* _Exercise brief_
Each line below has to be output exactly, from first to last.

* _Supplied data_
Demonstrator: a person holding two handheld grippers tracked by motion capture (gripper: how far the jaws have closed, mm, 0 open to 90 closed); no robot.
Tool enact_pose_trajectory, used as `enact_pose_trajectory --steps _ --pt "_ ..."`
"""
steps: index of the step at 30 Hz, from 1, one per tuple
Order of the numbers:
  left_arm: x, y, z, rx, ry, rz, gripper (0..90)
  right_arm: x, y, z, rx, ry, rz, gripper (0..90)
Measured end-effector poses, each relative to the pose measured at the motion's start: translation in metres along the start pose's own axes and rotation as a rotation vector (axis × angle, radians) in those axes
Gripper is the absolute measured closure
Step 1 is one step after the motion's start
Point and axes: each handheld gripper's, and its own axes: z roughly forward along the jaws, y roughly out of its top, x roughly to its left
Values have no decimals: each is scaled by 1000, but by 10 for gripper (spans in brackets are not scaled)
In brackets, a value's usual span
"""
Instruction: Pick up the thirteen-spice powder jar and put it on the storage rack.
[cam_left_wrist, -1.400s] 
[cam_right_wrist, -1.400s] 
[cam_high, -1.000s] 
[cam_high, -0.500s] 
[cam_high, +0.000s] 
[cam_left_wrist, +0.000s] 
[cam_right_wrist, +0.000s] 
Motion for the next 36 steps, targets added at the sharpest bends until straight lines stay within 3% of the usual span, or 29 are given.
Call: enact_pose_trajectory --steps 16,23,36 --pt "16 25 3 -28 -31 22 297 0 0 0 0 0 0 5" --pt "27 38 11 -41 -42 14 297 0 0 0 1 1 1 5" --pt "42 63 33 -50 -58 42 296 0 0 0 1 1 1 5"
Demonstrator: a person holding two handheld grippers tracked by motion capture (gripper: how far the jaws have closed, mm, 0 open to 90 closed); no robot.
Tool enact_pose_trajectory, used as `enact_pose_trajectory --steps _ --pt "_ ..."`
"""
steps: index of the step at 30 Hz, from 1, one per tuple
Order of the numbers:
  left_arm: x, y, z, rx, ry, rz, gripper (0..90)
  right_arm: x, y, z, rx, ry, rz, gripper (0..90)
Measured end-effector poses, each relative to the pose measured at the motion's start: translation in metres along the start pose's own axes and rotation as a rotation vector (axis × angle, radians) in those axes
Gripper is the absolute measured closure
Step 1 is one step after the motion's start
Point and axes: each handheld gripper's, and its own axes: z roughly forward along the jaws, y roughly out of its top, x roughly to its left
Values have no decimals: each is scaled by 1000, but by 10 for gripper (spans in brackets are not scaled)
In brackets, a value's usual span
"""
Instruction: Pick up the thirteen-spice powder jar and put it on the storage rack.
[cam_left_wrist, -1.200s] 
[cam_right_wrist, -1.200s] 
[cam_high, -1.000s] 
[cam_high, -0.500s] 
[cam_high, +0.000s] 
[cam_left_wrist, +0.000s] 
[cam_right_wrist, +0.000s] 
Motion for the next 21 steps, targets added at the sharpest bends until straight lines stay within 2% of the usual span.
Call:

* _Task answer_
Demonstrator: a person holding two handheld grippers tracked by motion capture (gripper: how far the jaws have closed, mm, 0 open to 90 closed); no robot.
Tool enact_pose_trajectory, used as `enact_pose_trajectory --steps _ --pt "_ ..."`
"""
steps: index of the step at 30 Hz, from 1, one per tuple
Order of the numbers:
  left_arm: x, y, z, rx, ry, rz, gripper (0..90)
  right_arm: x, y, z, rx, ry, rz, gripper (0..90)
Measured end-effector poses, each relative to the pose measured at the motion's start: translation in metres along the start pose's own axes and rotation as a rotation vector (axis × angle, radians) in those axes
Gripper is the absolute measured closure
Step 1 is one step after the motion's start
Point and axes: each handheld gripper's, and its own axes: z roughly forward along the jaws, y roughly out of its top, x roughly to its left
Values have no decimals: each is scaled by 1000, but by 10 for gripper (spans in brackets are not scaled)
In brackets, a value's usual span
"""
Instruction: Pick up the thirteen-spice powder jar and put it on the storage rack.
[cam_left_wrist, -1.400s] 
[cam_right_wrist, -1.400s] 
[cam_high, -1.000s] 
[cam_high, -0.500s] 
[cam_high, +0.000s] 
[cam_left_wrist, +0.000s] 
[cam_right_wrist, +0.000s] 
Motion for the next 36 steps, targets added at the sharpest bends until straight lines stay within 3% of the usual span, or 29 are given.
Call: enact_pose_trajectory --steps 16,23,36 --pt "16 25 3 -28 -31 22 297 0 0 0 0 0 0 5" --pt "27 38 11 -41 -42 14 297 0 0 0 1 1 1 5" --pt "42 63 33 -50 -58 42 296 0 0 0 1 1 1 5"
Demonstrator: a person holding two handheld grippers tracked by motion capture (gripper: how far the jaws have closed, mm, 0 open to 90 closed); no robot.
Tool enact_pose_trajectory, used as `enact_pose_trajectory --steps _ --pt "_ ..."`
"""
steps: index of the step at 30 Hz, from 1, one per tuple
Order of the numbers:
  left_arm: x, y, z, rx, ry, rz, gripper (0..90)
  right_arm: x, y, z, rx, ry, rz, gripper (0..90)
Measured end-effector poses, each relative to the pose measured at the motion's start: translation in metres along the start pose's own axes and rotation as a rotation vector (axis × angle, radians) in those axes
Gripper is the absolute measured closure
Step 1 is one step after the motion's start
Point and axes: each handheld gripper's, and its own axes: z roughly forward along the jaws, y roughly out of its top, x roughly to its left
Values have no decimals: each is scaled by 1000, but by 10 for gripper (spans in brackets are not scaled)
In brackets, a value's usual span
"""
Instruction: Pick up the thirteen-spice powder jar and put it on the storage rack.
[cam_left_wrist, -1.200s] 
[cam_right_wrist, -1.200s] 
[cam_high, -1.000s] 
[cam_high, -0.500s] 
[cam_high, +0.000s] 
[cam_left_wrist, +0.000s] 
[cam_right_wrist, +0.000s] 
Motion for the next 21 steps, targets added at the sharpest bends until straight lines stay within 2% of the usual span.
Call:

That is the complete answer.